Exercise aim - Reproduce every line that appears below, precisely and completely.

Collected material -
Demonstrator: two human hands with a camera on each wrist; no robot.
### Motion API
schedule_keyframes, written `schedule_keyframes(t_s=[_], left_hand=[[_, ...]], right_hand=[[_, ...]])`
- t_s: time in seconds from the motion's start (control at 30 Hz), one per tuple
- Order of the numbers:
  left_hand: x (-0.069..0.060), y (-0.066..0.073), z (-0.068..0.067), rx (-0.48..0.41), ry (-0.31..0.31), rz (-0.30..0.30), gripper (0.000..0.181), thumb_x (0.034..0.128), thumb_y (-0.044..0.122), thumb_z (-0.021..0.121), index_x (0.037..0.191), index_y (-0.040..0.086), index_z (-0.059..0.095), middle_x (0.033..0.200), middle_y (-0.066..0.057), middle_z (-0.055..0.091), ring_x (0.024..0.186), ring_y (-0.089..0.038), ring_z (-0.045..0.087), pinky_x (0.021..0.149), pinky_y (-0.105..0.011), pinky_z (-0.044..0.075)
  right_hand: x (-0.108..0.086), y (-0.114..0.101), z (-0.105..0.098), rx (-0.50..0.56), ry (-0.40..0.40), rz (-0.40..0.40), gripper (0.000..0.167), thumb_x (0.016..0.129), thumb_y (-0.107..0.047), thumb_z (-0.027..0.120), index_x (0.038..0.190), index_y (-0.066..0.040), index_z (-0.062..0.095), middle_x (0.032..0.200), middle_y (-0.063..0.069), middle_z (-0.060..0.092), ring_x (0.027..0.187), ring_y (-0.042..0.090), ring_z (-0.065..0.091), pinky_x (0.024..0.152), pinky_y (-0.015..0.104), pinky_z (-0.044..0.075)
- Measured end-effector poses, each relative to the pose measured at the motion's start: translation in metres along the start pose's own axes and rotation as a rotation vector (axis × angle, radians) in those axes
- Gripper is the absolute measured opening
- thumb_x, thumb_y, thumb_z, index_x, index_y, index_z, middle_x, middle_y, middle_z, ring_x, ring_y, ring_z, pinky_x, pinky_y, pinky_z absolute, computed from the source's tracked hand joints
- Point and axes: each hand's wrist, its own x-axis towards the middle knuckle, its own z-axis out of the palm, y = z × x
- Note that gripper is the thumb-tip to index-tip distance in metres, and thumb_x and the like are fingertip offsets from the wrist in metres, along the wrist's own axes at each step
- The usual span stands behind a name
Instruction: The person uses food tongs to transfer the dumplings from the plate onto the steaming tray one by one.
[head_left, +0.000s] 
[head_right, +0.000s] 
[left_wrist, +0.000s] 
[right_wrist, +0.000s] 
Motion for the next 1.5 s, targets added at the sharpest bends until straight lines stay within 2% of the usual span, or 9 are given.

Exercise result -
Demonstrator: two human hands with a camera on each wrist; no robot.
### Motion API
schedule_keyframes, written `schedule_keyframes(t_s=[_], left_hand=[[_, ...]], right_hand=[[_, ...]])`
- t_s: time in seconds from the motion's start (control at 30 Hz), one per tuple
- Order of the numbers:
  left_hand: x (-0.069..0.060), y (-0.066..0.073), z (-0.068..0.067), rx (-0.48..0.41), ry (-0.31..0.31), rz (-0.30..0.30), gripper (0.000..0.181), thumb_x (0.034..0.128), thumb_y (-0.044..0.122), thumb_z (-0.021..0.121), index_x (0.037..0.191), index_y (-0.040..0.086), index_z (-0.059..0.095), middle_x (0.033..0.200), middle_y (-0.066..0.057), middle_z (-0.055..0.091), ring_x (0.024..0.186), ring_y (-0.089..0.038), ring_z (-0.045..0.087), pinky_x (0.021..0.149), pinky_y (-0.105..0.011), pinky_z (-0.044..0.075)
  right_hand: x (-0.108..0.086), y (-0.114..0.101), z (-0.105..0.098), rx (-0.50..0.56), ry (-0.40..0.40), rz (-0.40..0.40), gripper (0.000..0.167), thumb_x (0.016..0.129), thumb_y (-0.107..0.047), thumb_z (-0.027..0.120), index_x (0.038..0.190), index_y (-0.066..0.040), index_z (-0.062..0.095), middle_x (0.032..0.200), middle_y (-0.063..0.069), middle_z (-0.060..0.092), ring_x (0.027..0.187), ring_y (-0.042..0.090), ring_z (-0.065..0.091), pinky_x (0.024..0.152), pinky_y (-0.015..0.104), pinky_z (-0.044..0.075)
- Measured end-effector poses, each relative to the pose measured at the motion's start: translation in metres along the start pose's own axes and rotation as a rotation vector (axis × angle, radians) in those axes
- Gripper is the absolute measured opening
- thumb_x, thumb_y, thumb_z, index_x, index_y, index_z, middle_x, middle_y, middle_z, ring_x, ring_y, ring_z, pinky_x, pinky_y, pinky_z absolute, computed from the source's tracked hand joints
- Point and axes: each hand's wrist, its own x-axis towards the middle knuckle, its own z-axis out of the palm, y = z × x
- Note that gripper is the thumb-tip to index-tip distance in metres, and thumb_x and the like are fingertip offsets from the wrist in metres, along the wrist's own axes at each step
- The usual span stands behind a name
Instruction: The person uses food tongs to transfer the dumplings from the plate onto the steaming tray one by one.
[head_left, +0.000s] 
[head_right, +0.000s] 
[left_wrist, +0.000s] 
[right_wrist, +0.000s] 
Motion for the next 1.5 s, targets added at the sharpest bends until straight lines stay within 2% of the usual span, or 9 are given.

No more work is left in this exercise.